By: Sofie Huntington

This past August, when I discovered the album Linger Awhile by Samara Joy, I was immediately hooked. As a student residing in the Bronx, I became all the more obsessed when I discovered she was from the Bronx — but I was nowhere near surprised when I read she had won the Grammy Award for Best New Artist earlier this year. 

It was early in September when I heard that Ice Spice had just won an award for being a Best New Artist. Now, doesn’t that sound familiar… 

Luckily, one of my close friends, who is slightly more well-versed in pop culture than I am, quickly informed me that, no, these are different awards. Still, I couldn’t help but notice an intriguing pattern: Two music artists, two Best New Artist awards, and most notably, two Bronx natives.

On September 12th, 2023, Ice Spice walked up to the VMA stage as her song “Princess Diana” played under the roar of the audience. On top of her white, lacey ensemble, she sported a glistening cross necklace and a variety of other chunky jewelry pieces, a classic for her look. In a way that was comfortingly relatable for those of us who are not celebrities, the first thing she said was, “Oh my god, this is so cool,” which she followed with, “Shout out the Bronx! Period!”

Twenty-three-year-old Isis Naija Gaston won the MTV Video Music Award for Best New Artist of 2023. Born in the Bronx and raised on Fordham Road, the hip-hop artist is now more popularly known as Ice Spice since she started her music career in 2021. She gained traction in late 2022 with her drill track “Munch (Feelin’ U),” which went viral on Tik Tok. Then, a few months later, she scored her first U.S. Billboard Hot 100 chart placement with her song “Gangsta Boo” featuring Lil Tjay, another rapper raised in the Bronx. She is known for her more laid-back style of rap that boasts confidence and success. While she only recently entered the music industry, she took a liking to hip-hop at a very young age, which is unsurprising since the Bronx is credited with the birth of hip-hop. 

According to New York City Tourism, hip-hop was born in the South Bronx during the 1970s by local DJs throughout the music scene, particularly in the Mott Haven, Melrose, Port Morris, and Concourse neighborhoods.

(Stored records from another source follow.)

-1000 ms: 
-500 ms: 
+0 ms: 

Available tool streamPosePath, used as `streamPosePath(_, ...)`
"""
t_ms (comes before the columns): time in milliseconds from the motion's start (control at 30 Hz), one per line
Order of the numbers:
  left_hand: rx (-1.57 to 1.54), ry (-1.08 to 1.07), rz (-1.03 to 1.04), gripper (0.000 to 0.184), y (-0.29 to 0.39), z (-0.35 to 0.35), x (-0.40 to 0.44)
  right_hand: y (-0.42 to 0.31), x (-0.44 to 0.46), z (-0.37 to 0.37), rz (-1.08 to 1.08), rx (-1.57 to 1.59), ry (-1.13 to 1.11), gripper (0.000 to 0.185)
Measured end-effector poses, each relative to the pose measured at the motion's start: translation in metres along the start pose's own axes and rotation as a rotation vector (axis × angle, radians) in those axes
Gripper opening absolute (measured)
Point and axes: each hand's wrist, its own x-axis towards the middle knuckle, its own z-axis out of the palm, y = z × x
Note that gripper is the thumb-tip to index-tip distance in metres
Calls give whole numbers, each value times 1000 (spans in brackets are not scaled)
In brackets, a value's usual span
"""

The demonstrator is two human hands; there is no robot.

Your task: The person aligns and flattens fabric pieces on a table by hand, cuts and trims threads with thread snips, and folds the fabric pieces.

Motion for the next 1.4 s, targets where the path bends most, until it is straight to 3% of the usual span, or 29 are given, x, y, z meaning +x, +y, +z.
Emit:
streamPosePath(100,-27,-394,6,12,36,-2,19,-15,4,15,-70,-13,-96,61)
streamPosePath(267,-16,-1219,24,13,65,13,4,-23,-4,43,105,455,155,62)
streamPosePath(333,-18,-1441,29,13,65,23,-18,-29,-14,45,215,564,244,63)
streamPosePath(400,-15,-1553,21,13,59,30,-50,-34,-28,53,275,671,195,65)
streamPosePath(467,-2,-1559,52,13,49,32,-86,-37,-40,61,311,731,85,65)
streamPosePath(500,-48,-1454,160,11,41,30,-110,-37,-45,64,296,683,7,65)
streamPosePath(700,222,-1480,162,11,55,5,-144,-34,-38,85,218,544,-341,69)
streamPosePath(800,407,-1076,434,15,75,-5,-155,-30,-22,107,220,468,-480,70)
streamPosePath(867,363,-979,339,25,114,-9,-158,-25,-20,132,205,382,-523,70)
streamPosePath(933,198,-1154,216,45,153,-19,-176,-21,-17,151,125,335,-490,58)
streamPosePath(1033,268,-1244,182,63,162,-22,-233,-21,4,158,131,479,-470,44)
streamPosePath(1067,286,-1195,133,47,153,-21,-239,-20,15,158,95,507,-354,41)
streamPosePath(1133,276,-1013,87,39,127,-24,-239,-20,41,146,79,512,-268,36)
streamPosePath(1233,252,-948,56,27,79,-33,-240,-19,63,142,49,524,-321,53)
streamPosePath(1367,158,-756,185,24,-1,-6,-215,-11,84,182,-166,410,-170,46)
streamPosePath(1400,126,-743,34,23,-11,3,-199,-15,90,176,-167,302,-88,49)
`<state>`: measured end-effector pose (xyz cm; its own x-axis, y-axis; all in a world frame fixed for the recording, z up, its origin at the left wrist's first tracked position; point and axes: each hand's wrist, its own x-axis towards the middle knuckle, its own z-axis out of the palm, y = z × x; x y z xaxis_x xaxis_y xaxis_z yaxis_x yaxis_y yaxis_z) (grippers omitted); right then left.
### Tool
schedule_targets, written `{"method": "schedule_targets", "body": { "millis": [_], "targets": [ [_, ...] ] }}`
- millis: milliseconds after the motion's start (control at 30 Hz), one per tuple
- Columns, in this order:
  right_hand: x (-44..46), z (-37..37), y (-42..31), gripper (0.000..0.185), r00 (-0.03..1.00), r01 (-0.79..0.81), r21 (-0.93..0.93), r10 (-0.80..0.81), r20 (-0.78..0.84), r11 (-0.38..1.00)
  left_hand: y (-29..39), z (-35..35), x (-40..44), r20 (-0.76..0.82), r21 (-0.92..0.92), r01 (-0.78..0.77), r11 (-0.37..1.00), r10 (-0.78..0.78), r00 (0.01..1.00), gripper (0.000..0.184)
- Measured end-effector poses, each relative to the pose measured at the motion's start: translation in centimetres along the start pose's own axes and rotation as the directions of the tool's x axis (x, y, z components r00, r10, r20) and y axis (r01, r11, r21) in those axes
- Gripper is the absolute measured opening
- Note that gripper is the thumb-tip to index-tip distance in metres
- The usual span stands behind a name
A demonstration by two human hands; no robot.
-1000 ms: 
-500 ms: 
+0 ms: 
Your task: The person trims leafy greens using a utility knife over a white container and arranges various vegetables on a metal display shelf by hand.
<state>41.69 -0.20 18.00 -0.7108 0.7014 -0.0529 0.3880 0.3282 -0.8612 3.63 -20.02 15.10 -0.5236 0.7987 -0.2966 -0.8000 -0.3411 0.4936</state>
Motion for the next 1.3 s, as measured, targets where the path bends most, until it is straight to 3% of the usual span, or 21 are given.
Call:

However, the development and influence of hip-hop are not limited to any particular region of the Bronx. These DJs began to experiment with beats and mixing at bars, parties, and dance clubs, over time building up the foundation for what we consider hip hop. Many of hip-hop’s most influential artists came out of the Bronx, like Fat Joe, Remy Ma, their crew, the Terror Squad, Grandmaster Flash, Slick Rick, and Swizz Beats.

About six months earlier, on February 5th, 2023, Samara Joy walked up to the Grammy stage to her cover of “Guess Who I Saw Today.” In her bright red long-sleeve dress, she looked all the more stunning holding her gold-plated gramophone. Tears welled up in her eyes, and in the eyes of everyone who was watching (or at least in mine) as she said, “I’ve been watching y’all on TV for, like, so long, so to be here with you all, born and raised in the Bronx, New York…”

Samara Joy McLendon, also twenty-three years old, won the Grammy Award for the Best New Artist of 2023. She was raised in the Castle Hill neighborhood of the Bronx, living in a family that already had its own extensive history of musical involvement. During her Grammy speech, she shared, “I’ve been singing all my life, [like] my grandparents, my father, my mother…” Samara followed in her parents’ footsteps by getting involved in the music scene at a young age, attending Fordham High School for the Arts, where she performed in its jazz band. She began to pursue jazz more seriously after high school, enrolling in a jazz program at SUNY Purchase College. In September 2022, she released her album Linger Awhile, which led to her Best New Artist award and the award for Best Jazz Vocal Album. 

Although Samara Joy began her jazz career in the Bronx, there is not as much recorded history of the influence of jazz in the Bronx as there is for hip-hop. According to the Bronx Music Heritage Center, this is more likely to be due to the lack of a detailed record of Bronx music history overall than it is because jazz music wasn’t present. What is known, almost entirely through stories of Bronx natives, is that the jazz scene in the Bronx was most active in the 1930s-60s within jazz clubs along Boston Road like Blue Morocco or others of similar aesthetics like Club 845 on Prospect Avenue in Morrisania, which held Sunday afternoon jazz concerts from the late 1950s to early 60s.

Ice Spice and Samara Joy may seem very different when we only think to evaluate their genres of music. But, when we look at the diversity of music makes up Bronx music culture and the lives of the Bronx community, it is no surprise that two talented young women from the Bronx have invested their lives into creating music, and they are most deserving of the titles of Best New Artists.